A data store, such as Google BigQuery, is used to consolidate data from various sources into a single location. It is fully operational and maintenance-free, and integrates seamlessly with the Google Cloud Platform. Tableau, with its intuitive, drag-and-drop user interface, will then be used to interpret and visualize the data in a user-friendly format.
Tableau and Google BigQuery’s integration enables businesses of all sizes to reach the highest-quality data visualizations, communications, and research, as well as professionally-organized and flexible scientific data warehousing. This article attempts to answer all of your concerns about integrating Google BigQuery and Tableau.
Different ways to connect Tableau to BigQuery
There are two ways by which Tableau connects to BigQuery.
- Live Connection
- Extract Connection
In a live connection, the loaded Tableau workbook sends a query to the BigQuery API, which returns data to Tableau. All of this is achieved in real-time as the user communicates with Tableau. This type of connection is mostly used when:
- Your data changes frequently, which necessitates real-time reports.
- The data set is large enough to require a long extraction process.
For an extract connection, Tableau can periodically (monthly, weekly, or hourly, for example) query BigQuery for all the underlying details of the tableau report. It then saves this data in a memory analysis engine. When a user loads or interacts with a report, Tableau routes the request to the memory engine rather than to Google’s BigQuery. The extract connection is often used in the following situations:
- When it is important to provide a fast load time for workbooks and filter changes.
- Data is not updated on a daily or continuous basis
- The scope of your report is minimal, as well as the amount of data collected
- Query cost is expensive, as BigQuery charges you per query and the amount of data scanned
We’ll explain how you can choose the desired connection below.
How to set up a Tableau BigQuery integration
Before you start, you will need this necessary information.
- Fundamental knowledge of Google BigQuery. You can check our blogpost on how to setup your BigQuery.
- A data source from BigQuery that you want to connect with Tableau.
- Fundamental knowledge of Tableau.
Tableau and Google BigQuery configuration
- Begin by launching either your Tableau Desktop, Tableau Online, Tableau Prep or Tableau Server.

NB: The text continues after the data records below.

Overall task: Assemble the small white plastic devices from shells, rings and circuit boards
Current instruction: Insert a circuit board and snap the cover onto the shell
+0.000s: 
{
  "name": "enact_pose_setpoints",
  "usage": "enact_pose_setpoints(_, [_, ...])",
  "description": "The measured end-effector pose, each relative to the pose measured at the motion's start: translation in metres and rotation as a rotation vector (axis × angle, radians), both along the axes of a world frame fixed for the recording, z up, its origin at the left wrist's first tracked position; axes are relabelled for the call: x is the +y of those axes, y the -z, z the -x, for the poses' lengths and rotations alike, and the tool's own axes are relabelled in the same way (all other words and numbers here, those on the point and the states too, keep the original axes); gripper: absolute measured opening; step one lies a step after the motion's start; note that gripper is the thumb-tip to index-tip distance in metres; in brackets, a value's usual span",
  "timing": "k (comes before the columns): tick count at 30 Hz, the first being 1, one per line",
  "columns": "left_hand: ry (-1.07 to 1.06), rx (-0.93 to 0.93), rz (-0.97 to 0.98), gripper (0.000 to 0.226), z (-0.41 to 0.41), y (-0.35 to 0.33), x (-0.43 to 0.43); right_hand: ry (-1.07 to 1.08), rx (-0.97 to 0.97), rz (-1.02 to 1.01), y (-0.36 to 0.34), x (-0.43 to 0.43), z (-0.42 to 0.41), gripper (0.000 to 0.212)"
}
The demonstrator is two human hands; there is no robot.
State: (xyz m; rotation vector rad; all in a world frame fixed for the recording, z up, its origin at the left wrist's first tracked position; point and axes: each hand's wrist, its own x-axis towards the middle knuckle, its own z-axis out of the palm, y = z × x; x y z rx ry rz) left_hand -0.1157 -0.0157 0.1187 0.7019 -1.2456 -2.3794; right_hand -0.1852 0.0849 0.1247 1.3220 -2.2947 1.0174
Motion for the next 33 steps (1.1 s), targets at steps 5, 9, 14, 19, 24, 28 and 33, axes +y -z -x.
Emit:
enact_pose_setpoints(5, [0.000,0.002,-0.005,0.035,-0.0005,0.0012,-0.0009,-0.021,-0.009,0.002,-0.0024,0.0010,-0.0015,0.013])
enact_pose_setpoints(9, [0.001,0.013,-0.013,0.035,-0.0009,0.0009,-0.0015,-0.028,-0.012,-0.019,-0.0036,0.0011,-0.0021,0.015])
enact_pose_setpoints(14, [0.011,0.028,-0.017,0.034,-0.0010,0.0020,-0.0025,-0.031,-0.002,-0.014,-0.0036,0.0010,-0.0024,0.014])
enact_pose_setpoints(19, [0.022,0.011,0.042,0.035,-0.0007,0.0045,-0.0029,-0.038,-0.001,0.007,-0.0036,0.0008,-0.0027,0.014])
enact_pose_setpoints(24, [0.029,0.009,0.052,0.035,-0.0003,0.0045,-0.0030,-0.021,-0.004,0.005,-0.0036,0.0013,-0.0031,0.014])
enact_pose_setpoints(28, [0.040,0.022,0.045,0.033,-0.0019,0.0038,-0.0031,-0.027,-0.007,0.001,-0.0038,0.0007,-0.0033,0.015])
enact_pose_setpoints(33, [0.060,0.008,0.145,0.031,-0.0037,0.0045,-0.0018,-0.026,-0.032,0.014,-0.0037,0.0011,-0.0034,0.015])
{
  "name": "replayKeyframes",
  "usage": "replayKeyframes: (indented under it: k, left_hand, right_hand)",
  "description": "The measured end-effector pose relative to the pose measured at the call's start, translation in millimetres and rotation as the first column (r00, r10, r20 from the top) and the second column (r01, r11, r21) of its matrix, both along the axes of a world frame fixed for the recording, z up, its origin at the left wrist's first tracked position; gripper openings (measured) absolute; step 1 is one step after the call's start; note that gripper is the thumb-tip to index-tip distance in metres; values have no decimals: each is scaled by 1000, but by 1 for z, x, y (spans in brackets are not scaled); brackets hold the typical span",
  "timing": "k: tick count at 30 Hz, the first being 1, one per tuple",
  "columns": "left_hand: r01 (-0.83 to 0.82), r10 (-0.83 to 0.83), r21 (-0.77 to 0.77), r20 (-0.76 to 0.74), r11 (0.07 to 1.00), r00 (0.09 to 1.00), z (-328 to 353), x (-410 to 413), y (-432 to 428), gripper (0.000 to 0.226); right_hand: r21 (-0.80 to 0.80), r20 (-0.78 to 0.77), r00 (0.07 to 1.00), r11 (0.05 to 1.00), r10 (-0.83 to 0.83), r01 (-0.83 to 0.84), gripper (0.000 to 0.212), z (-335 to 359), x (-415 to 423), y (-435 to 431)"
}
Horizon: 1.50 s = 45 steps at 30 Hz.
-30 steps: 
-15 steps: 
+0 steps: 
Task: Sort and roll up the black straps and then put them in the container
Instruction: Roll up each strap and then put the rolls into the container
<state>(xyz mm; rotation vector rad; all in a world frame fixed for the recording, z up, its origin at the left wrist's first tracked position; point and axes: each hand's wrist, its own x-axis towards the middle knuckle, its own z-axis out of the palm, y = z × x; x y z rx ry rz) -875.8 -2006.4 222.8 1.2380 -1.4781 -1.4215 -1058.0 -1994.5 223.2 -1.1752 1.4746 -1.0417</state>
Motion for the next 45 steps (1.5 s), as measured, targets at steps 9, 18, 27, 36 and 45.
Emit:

- Select “Google BigQuery” in the “To a Server” section.
- A default browser window where you need to provide the details for connecting to Google BigQuery opens up.
- Sign in to your Google account with your email and password. If you have more than one account, you will need to sign in with the account that contains the Google BigQuery data that you will want to upload in Tableau.
- Provide Tableau access to your Google BigQuery data by clicking on Accept. Then close the browser.
Data source configuration
After successfully logging in and connecting your Tableau and Google BigQuery, the data source page is loaded. We hope that you already have some data in your dataset, otherwise you can easily import data to BigQuery from different sources.
- Select the name option and assign the database you are using a specific name. It is considered good practice to provide a distinctive name, as it facilitates the identification of the database from which data is retrieved.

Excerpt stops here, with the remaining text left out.